== Activity ==
Once the pictures are set aside, repeat all of the data below exactly.

== Available data ==
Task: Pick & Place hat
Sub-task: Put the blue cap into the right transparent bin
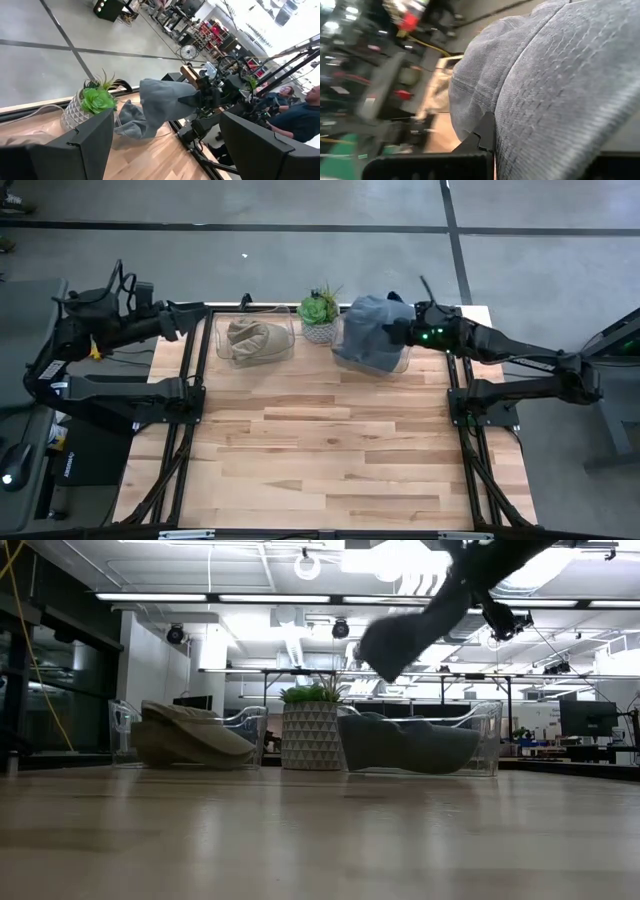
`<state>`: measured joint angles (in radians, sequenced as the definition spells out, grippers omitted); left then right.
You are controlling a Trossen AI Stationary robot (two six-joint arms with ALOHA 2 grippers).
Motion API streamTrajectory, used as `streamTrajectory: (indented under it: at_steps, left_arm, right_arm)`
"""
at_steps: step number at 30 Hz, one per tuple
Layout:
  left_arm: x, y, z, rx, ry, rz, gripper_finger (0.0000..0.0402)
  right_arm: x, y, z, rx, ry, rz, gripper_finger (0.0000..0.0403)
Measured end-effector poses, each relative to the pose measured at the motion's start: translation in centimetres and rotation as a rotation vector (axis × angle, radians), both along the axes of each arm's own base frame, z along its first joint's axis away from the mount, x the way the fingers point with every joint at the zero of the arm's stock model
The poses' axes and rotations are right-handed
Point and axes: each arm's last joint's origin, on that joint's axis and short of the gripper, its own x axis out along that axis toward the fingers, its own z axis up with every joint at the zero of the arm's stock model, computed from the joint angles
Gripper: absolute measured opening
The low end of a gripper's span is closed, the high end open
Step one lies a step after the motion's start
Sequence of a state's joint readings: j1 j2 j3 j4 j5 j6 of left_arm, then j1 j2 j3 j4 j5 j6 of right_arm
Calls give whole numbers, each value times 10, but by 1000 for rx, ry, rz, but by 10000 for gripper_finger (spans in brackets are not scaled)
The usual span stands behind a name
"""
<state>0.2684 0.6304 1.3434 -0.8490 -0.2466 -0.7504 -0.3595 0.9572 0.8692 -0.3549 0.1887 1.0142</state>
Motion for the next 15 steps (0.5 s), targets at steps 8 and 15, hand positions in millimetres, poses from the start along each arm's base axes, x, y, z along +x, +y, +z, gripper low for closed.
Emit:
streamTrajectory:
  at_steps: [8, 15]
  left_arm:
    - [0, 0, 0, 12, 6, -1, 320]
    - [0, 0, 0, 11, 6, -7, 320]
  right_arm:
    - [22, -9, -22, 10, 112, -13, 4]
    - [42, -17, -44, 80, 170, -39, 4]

== Response for this exercise ==
Task: Pick & Place hat
Sub-task: Put the blue cap into the right transparent bin
`<state>`: measured joint angles (in radians, sequenced as the definition spells out, grippers omitted); left then right.
You are controlling a Trossen AI Stationary robot (two six-joint arms with ALOHA 2 grippers).
Motion API streamTrajectory, used as `streamTrajectory: (indented under it: at_steps, left_arm, right_arm)`
"""
at_steps: step number at 30 Hz, one per tuple
Layout:
  left_arm: x, y, z, rx, ry, rz, gripper_finger (0.0000..0.0402)
  right_arm: x, y, z, rx, ry, rz, gripper_finger (0.0000..0.0403)
Measured end-effector poses, each relative to the pose measured at the motion's start: translation in centimetres and rotation as a rotation vector (axis × angle, radians), both along the axes of each arm's own base frame, z along its first joint's axis away from the mount, x the way the fingers point with every joint at the zero of the arm's stock model
The poses' axes and rotations are right-handed
Point and axes: each arm's last joint's origin, on that joint's axis and short of the gripper, its own x axis out along that axis toward the fingers, its own z axis up with every joint at the zero of the arm's stock model, computed from the joint angles
Gripper: absolute measured opening
The low end of a gripper's span is closed, the high end open
Step one lies a step after the motion's start
Sequence of a state's joint readings: j1 j2 j3 j4 j5 j6 of left_arm, then j1 j2 j3 j4 j5 j6 of right_arm
Calls give whole numbers, each value times 10, but by 1000 for rx, ry, rz, but by 10000 for gripper_finger (spans in brackets are not scaled)
The usual span stands behind a name
"""
<state>0.2684 0.6304 1.3434 -0.8490 -0.2466 -0.7504 -0.3595 0.9572 0.8692 -0.3549 0.1887 1.0142</state>
Motion for the next 15 steps (0.5 s), targets at steps 8 and 15, hand positions in millimetres, poses from the start along each arm's base axes, x, y, z along +x, +y, +z, gripper low for closed.
Emit:
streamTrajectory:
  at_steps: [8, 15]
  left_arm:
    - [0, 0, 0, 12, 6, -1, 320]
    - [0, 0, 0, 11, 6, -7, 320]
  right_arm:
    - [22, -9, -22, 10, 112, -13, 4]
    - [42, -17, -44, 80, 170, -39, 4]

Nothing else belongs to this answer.